(Records from a data source)

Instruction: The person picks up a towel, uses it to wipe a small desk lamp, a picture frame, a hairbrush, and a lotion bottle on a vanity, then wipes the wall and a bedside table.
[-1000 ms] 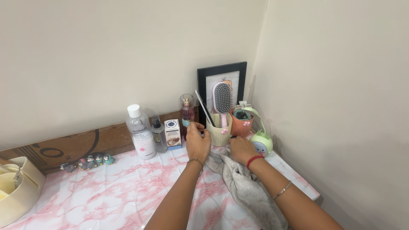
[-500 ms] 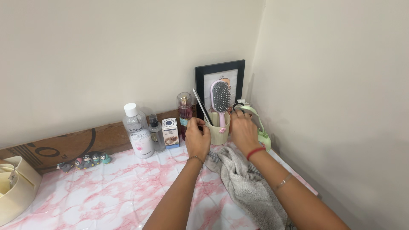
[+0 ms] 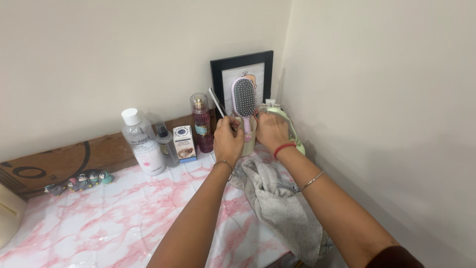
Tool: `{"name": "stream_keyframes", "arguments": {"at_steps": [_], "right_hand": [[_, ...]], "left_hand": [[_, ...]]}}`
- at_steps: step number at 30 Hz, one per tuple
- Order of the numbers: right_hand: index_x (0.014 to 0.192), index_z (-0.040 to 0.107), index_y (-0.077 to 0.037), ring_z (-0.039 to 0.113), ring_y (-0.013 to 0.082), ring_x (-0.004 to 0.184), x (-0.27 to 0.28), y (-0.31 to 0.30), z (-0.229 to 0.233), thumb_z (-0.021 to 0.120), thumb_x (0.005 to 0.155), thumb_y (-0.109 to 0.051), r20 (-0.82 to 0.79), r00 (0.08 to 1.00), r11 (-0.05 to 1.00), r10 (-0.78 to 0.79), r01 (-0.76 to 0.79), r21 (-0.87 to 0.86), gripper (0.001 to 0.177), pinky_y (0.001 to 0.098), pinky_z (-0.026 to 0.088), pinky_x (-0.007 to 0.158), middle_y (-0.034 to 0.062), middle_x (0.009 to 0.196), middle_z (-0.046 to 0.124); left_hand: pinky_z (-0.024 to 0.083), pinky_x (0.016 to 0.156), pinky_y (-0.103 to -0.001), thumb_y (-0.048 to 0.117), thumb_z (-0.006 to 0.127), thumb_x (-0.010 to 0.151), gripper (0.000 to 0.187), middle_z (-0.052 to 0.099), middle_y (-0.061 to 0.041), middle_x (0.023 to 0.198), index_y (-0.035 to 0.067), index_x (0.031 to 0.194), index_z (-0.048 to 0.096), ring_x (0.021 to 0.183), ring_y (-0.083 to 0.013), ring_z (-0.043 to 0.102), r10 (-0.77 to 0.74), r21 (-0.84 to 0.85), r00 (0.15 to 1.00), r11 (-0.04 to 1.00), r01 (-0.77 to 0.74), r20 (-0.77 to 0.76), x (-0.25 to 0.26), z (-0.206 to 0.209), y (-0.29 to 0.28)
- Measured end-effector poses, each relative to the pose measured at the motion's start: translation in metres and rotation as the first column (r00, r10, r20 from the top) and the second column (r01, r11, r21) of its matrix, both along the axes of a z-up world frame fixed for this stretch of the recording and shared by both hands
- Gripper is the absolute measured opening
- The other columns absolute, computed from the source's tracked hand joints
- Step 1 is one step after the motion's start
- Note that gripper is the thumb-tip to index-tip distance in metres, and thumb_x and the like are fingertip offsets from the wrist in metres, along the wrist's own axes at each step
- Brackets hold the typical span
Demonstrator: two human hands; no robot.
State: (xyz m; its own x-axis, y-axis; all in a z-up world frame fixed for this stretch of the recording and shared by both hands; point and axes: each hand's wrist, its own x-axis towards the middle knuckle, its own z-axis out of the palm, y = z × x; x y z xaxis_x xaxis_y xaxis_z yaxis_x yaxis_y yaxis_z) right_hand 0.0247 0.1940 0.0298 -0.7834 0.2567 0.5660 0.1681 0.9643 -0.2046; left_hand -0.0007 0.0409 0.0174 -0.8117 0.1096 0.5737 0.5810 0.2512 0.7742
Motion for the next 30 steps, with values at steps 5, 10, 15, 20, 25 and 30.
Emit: {"name": "stream_keyframes", "arguments": {"at_steps": [5,10,15,20,25,30], "right_hand": [[0.106,0.065,-0.002,0.073,0.0392,0.085,0.024,-0.017,0.008,0.067,0.084,-0.019,-0.004,1.000,0.990,-0.024,0.024,0.137,0.027,0.0477,0.059,0.072,0.0209,0.101,0.071],[0.127,0.057,-0.008,0.065,0.0380,0.111,0.083,-0.051,0.019,0.075,0.085,-0.046,0.559,0.825,0.996,0.081,-0.087,-0.017,0.059,0.0513,0.054,0.091,0.0188,0.121,0.063],[0.143,0.048,-0.016,0.054,0.0413,0.121,0.095,-0.063,-0.001,0.086,0.073,-0.048,0.781,0.606,0.975,0.152,-0.223,-0.016,0.086,0.0489,0.048,0.101,0.0197,0.132,0.053],[0.133,0.061,-0.022,0.064,0.0312,0.114,0.086,-0.054,-0.026,0.073,0.069,-0.027,0.616,0.747,0.938,0.249,-0.345,0.040,0.066,0.0441,0.050,0.099,0.0129,0.119,0.066],[0.127,0.059,-0.015,0.067,0.0369,0.105,0.103,-0.069,0.014,0.069,0.074,-0.028,0.381,0.895,0.967,0.231,-0.167,-0.193,0.056,0.0497,0.052,0.089,0.0182,0.111,0.070],[0.120,0.050,-0.005,0.064,0.0429,0.101,0.119,-0.103,0.069,0.065,0.079,-0.025,0.280,0.950,0.978,0.142,-0.091,-0.186,0.048,0.0542,0.048,0.087,0.0214,0.112,0.067]], "left_hand": [[0.055,0.069,-0.037,0.008,0.067,0.086,0.010,0.067,-0.008,0.097,0.006,0.095,0.065,0.071,-0.0209,0.069,0.011,0.050,1.000,0.999,-0.012,0.008,0.006,0.001,0.001],[0.052,0.063,-0.034,0.006,0.065,0.087,0.008,0.067,-0.007,0.093,0.002,0.093,0.063,0.064,-0.0165,0.064,0.034,0.197,0.999,0.980,-0.029,-0.024,0.002,0.008,-0.015],[0.051,0.061,-0.032,0.004,0.065,0.087,0.008,0.066,-0.008,0.091,0.001,0.095,0.063,0.064,-0.0151,0.061,0.058,0.240,0.997,0.970,-0.042,-0.059,-0.003,0.005,-0.038],[0.050,0.057,-0.030,0.003,0.063,0.089,0.008,0.065,-0.007,0.092,0.000,0.095,0.061,0.062,-0.0133,0.062,0.012,0.281,0.998,0.960,0.004,-0.058,-0.004,0.005,-0.065],[0.050,0.060,-0.031,0.008,0.069,0.089,0.014,0.067,-0.006,0.082,0.004,0.100,0.061,0.062,-0.0132,0.061,0.076,0.189,0.997,0.979,-0.075,0.004,0.004,0.002,-0.100],[0.053,0.062,-0.037,0.011,0.072,0.085,0.033,0.067,-0.006,0.085,0.005,0.113,0.054,0.066,-0.0203,0.065,0.056,0.133,0.997,0.990,-0.049,-0.050,0.009,-0.005,-0.139]]}}
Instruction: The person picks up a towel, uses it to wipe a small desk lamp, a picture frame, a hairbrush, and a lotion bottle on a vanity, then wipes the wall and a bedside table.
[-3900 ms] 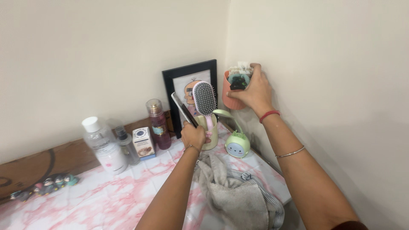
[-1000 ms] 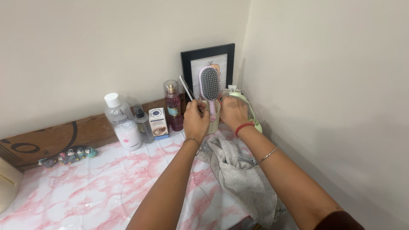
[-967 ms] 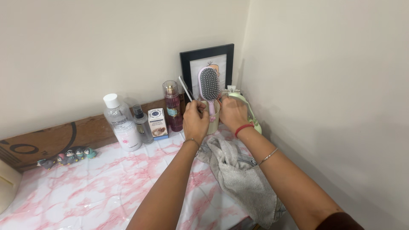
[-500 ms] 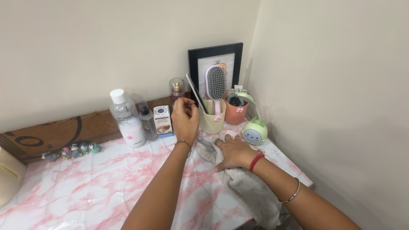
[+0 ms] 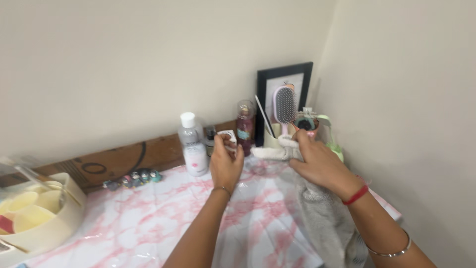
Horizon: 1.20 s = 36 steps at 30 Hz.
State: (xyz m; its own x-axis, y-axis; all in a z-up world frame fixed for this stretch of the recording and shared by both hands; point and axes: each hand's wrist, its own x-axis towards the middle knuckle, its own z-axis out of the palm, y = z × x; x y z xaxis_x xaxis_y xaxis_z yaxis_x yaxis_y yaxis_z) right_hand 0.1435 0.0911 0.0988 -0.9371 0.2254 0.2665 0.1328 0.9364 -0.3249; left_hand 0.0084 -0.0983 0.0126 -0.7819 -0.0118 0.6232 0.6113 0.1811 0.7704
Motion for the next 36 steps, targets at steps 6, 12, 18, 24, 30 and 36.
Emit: {"name": "stream_keyframes", "arguments": {"at_steps": [6,12,18,24,30,36], "right_hand": [[0.118,0.065,-0.010,0.057,0.0371,0.110,-0.021,-0.057,0.008,0.071,0.077,-0.020,-0.476,0.879,0.998,0.025,0.004,0.060,0.042,0.0462,0.049,0.094,0.0117,0.125,0.060],[0.140,0.064,-0.017,0.048,0.0387,0.123,-0.085,-0.079,0.026,0.067,0.086,-0.012,-0.751,0.655,0.987,0.077,0.054,0.149,0.054,0.0460,0.047,0.102,0.0117,0.141,0.055],[0.129,0.070,-0.018,0.049,0.0368,0.118,-0.126,-0.068,0.003,0.071,0.076,-0.013,-0.587,0.800,0.969,0.127,0.025,0.244,0.053,0.0455,0.050,0.098,0.0114,0.137,0.055],[0.115,0.075,-0.018,0.054,0.0291,0.119,-0.099,-0.079,-0.004,0.071,0.075,-0.016,-0.604,0.796,0.994,0.036,0.031,0.101,0.040,0.0405,0.054,0.096,0.0033,0.127,0.065],[0.127,0.070,-0.011,0.052,0.0342,0.118,-0.117,-0.119,-0.029,0.070,0.076,-0.011,-0.549,0.801,0.969,0.237,-0.152,0.197,0.052,0.0413,0.052,0.091,0.0131,0.133,0.055],[0.119,0.070,-0.007,0.050,0.0363,0.118,-0.136,-0.120,-0.078,0.070,0.078,-0.010,-0.414,0.898,0.986,0.150,-0.107,0.127,0.041,0.0419,0.053,0.089,0.0111,0.128,0.056]], "left_hand": [[0.054,0.068,-0.045,0.016,0.075,0.082,0.061,0.069,-0.008,0.081,0.011,0.136,0.047,0.078,-0.0296,0.071,-0.038,-0.247,0.996,0.967,0.057,0.081,-0.004,0.008,-0.018],[0.055,0.070,-0.047,0.022,0.077,0.082,0.066,0.072,-0.007,0.081,0.007,0.134,0.040,0.080,-0.0321,0.072,-0.017,-0.319,0.982,0.945,0.077,0.188,-0.028,0.027,0.006],[0.054,0.069,-0.049,0.015,0.073,0.080,0.059,0.072,-0.009,0.079,0.007,0.131,0.043,0.078,-0.0343,0.072,-0.011,-0.289,0.980,0.955,0.068,0.197,-0.025,0.022,0.011],[0.055,0.067,-0.045,0.012,0.066,0.084,0.054,0.067,-0.010,0.082,0.007,0.135,0.050,0.072,-0.0300,0.069,-0.027,-0.094,0.996,0.995,0.019,-0.089,-0.015,0.004,-0.023],[0.038,0.103,-0.052,0.014,0.070,0.084,0.058,0.053,-0.020,0.124,0.003,0.135,0.047,0.115,-0.0377,0.050,0.374,0.088,0.812,0.922,-0.376,-0.448,-0.031,0.013,-0.062],[0.039,0.101,-0.053,0.023,0.084,0.071,0.083,0.047,-0.023,0.135,-0.002,0.139,0.043,0.122,-0.0436,0.045,0.369,-0.088,0.905,0.915,-0.394,-0.214,-0.036,0.009,-0.087]]}}
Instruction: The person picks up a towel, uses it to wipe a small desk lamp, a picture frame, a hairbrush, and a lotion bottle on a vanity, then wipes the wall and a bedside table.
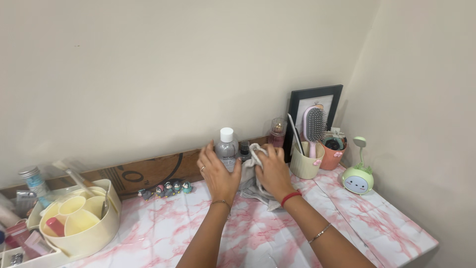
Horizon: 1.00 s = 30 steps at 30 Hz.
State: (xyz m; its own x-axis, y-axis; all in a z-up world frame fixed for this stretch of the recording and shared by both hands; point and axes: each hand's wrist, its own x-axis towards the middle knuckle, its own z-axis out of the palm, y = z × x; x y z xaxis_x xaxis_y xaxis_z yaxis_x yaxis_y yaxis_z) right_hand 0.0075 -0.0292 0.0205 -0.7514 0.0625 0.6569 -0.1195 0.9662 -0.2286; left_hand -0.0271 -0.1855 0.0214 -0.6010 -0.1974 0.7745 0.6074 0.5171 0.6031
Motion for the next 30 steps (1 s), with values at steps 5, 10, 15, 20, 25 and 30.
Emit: {"name": "stream_keyframes", "arguments": {"at_steps": [5,10,15,20,25,30], "right_hand": [[0.108,0.073,-0.006,0.057,0.0327,0.112,-0.008,0.020,-0.013,0.072,0.077,-0.010,-0.105,0.994,0.987,-0.005,-0.012,-0.163,0.031,0.0426,0.049,0.098,0.0088,0.119,0.064],[0.102,0.073,-0.005,0.060,0.0287,0.115,0.011,0.007,-0.013,0.070,0.079,-0.009,-0.236,0.969,0.957,-0.077,0.005,-0.289,0.023,0.0394,0.051,0.100,0.0068,0.117,0.065],[0.113,0.076,-0.008,0.057,0.0326,0.115,0.022,-0.029,-0.018,0.073,0.072,-0.009,-0.159,0.966,0.977,0.204,-0.211,-0.026,0.041,0.0423,0.051,0.092,0.0119,0.122,0.059],[0.110,0.075,-0.011,0.059,0.0281,0.113,0.038,-0.031,-0.019,0.075,0.072,-0.014,-0.047,0.982,0.979,0.185,-0.188,-0.073,0.037,0.0407,0.053,0.093,0.0087,0.119,0.063],[0.127,0.069,-0.014,0.062,0.0280,0.112,0.063,-0.029,-0.017,0.071,0.077,-0.019,0.181,0.921,0.938,0.345,-0.332,-0.095,0.050,0.0411,0.053,0.095,0.0105,0.121,0.061],[0.141,0.055,-0.023,0.054,0.0347,0.114,0.079,-0.056,-0.012,0.067,0.082,-0.017,0.405,0.898,0.896,0.172,-0.313,0.314,0.061,0.0488,0.049,0.091,0.0146,0.139,0.048]], "left_hand": [[0.048,0.096,-0.049,0.031,0.090,0.071,0.088,0.055,-0.015,0.130,0.003,0.140,0.044,0.119,-0.0388,0.053,-0.084,-0.010,0.957,0.996,0.090,0.278,-0.004,-0.010,-0.004],[0.052,0.088,-0.050,0.030,0.093,0.064,0.085,0.060,-0.011,0.125,0.012,0.134,0.048,0.114,-0.0378,0.059,-0.041,-0.044,0.911,0.997,0.065,0.410,-0.004,-0.005,-0.007],[0.053,0.088,-0.050,0.028,0.093,0.065,0.083,0.060,-0.013,0.123,0.011,0.133,0.048,0.112,-0.0390,0.061,-0.037,-0.073,0.902,0.994,0.076,0.430,-0.007,-0.007,-0.009],[0.052,0.085,-0.051,0.025,0.094,0.064,0.079,0.060,-0.015,0.122,0.011,0.128,0.050,0.112,-0.0400,0.060,-0.060,-0.075,0.886,0.992,0.106,0.459,-0.010,-0.013,-0.019],[0.054,0.084,-0.044,0.028,0.091,0.069,0.050,0.068,-0.004,0.110,0.010,0.106,0.063,0.105,-0.0292,0.068,-0.112,-0.073,0.845,0.982,0.175,0.523,-0.014,-0.012,-0.061],[0.048,0.091,-0.044,0.029,0.089,0.072,0.042,0.069,-0.004,0.104,0.011,0.101,0.065,0.106,-0.0285,0.062,0.051,-0.241,0.924,0.969,0.046,0.378,-0.019,-0.017,-0.130]]}}
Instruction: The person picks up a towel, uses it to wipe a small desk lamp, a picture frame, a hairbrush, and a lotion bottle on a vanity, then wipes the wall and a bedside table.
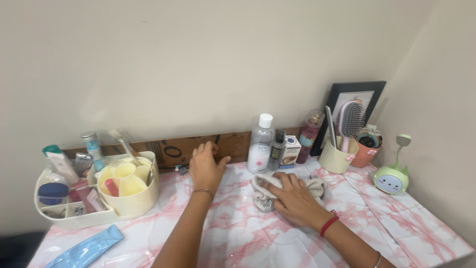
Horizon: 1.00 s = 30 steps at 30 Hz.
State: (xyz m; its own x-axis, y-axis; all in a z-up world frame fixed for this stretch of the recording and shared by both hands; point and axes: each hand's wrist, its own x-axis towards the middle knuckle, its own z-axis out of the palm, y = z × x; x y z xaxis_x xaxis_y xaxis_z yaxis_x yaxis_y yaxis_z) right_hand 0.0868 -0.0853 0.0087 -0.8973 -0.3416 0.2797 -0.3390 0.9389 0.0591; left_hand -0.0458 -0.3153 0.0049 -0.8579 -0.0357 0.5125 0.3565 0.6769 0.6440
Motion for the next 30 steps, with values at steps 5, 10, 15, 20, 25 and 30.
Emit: {"name": "stream_keyframes", "arguments": {"at_steps": [5,10,15,20,25,30], "right_hand": [[0.129,0.060,-0.019,0.057,0.0304,0.115,-0.010,-0.069,-0.013,0.065,0.089,-0.022,0.085,0.995,0.977,0.045,-0.027,-0.209,0.041,0.0462,0.055,0.085,0.0088,0.131,0.053],[0.115,0.067,-0.011,0.056,0.0332,0.113,-0.066,-0.108,-0.035,0.062,0.083,-0.008,-0.195,0.940,0.958,-0.281,0.265,-0.106,0.032,0.0435,0.058,0.077,0.0104,0.131,0.056],[0.109,0.071,-0.008,0.052,0.0447,0.106,-0.086,-0.117,-0.041,0.068,0.078,-0.015,-0.236,0.932,0.958,-0.275,0.245,-0.149,0.032,0.0501,0.055,0.089,0.0161,0.120,0.058],[0.124,0.069,-0.014,0.052,0.0406,0.108,-0.094,-0.119,-0.035,0.067,0.077,-0.009,-0.070,0.954,0.929,-0.290,0.263,-0.261,0.047,0.0476,0.054,0.086,0.0148,0.132,0.055],[0.119,0.072,-0.016,0.053,0.0377,0.113,-0.104,-0.128,-0.032,0.066,0.078,-0.007,-0.048,0.934,0.913,-0.355,0.334,-0.235,0.042,0.0453,0.053,0.089,0.0117,0.127,0.058],[0.120,0.072,-0.016,0.057,0.0351,0.106,-0.058,-0.122,-0.026,0.068,0.081,-0.012,-0.049,0.973,0.939,-0.225,0.204,-0.276,0.040,0.0452,0.052,0.089,0.0093,0.125,0.059]], "left_hand": [[0.035,0.105,-0.050,0.027,0.088,0.070,0.048,0.066,-0.004,0.112,0.014,0.111,0.068,0.117,-0.0285,0.055,-0.131,-0.085,0.991,0.988,0.130,-0.009,-0.001,-0.031,-0.032],[0.030,0.108,-0.057,0.028,0.083,0.075,0.050,0.060,-0.005,0.120,0.020,0.123,0.069,0.122,-0.0263,0.050,-0.067,-0.186,0.983,0.982,0.035,-0.172,-0.013,-0.056,-0.022],[0.030,0.106,-0.056,0.024,0.079,0.079,0.035,0.060,-0.004,0.116,0.020,0.113,0.072,0.121,-0.0259,0.050,-0.073,-0.235,0.974,0.972,0.021,-0.216,-0.016,-0.058,-0.016],[0.031,0.106,-0.057,0.022,0.075,0.083,0.019,0.060,-0.003,0.111,0.019,0.102,0.074,0.119,-0.0248,0.052,-0.091,-0.237,0.973,0.971,0.039,-0.213,-0.024,-0.061,-0.016],[0.035,0.107,-0.057,0.015,0.068,0.088,0.020,0.061,-0.006,0.113,0.019,0.108,0.072,0.118,-0.0250,0.055,-0.009,-0.330,0.953,0.939,-0.096,-0.301,-0.032,-0.072,-0.014],[0.036,0.105,-0.058,0.017,0.067,0.089,0.017,0.061,-0.007,0.113,0.017,0.105,0.070,0.118,-0.0258,0.057,-0.046,-0.292,0.962,0.956,-0.036,-0.270,-0.032,-0.072,-0.015]]}}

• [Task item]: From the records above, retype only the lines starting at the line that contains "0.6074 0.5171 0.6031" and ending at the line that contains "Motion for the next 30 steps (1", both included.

• [Output of the task]:
State: (xyz m; its own x-axis, y-axis; all in a z-up world frame fixed for this stretch of the recording and shared by both hands; point and axes: each hand's wrist, its own x-axis towards the middle knuckle, its own z-axis out of the palm, y = z × x; x y z xaxis_x xaxis_y xaxis_z yaxis_x yaxis_y yaxis_z) right_hand 0.0075 -0.0292 0.0205 -0.7514 0.0625 0.6569 -0.1195 0.9662 -0.2286; left_hand -0.0271 -0.1855 0.0214 -0.6010 -0.1974 0.7745 0.6074 0.5171 0.6031
Motion for the next 30 steps (1 s), with values at steps 5, 10, 15, 20, 25 and 30.

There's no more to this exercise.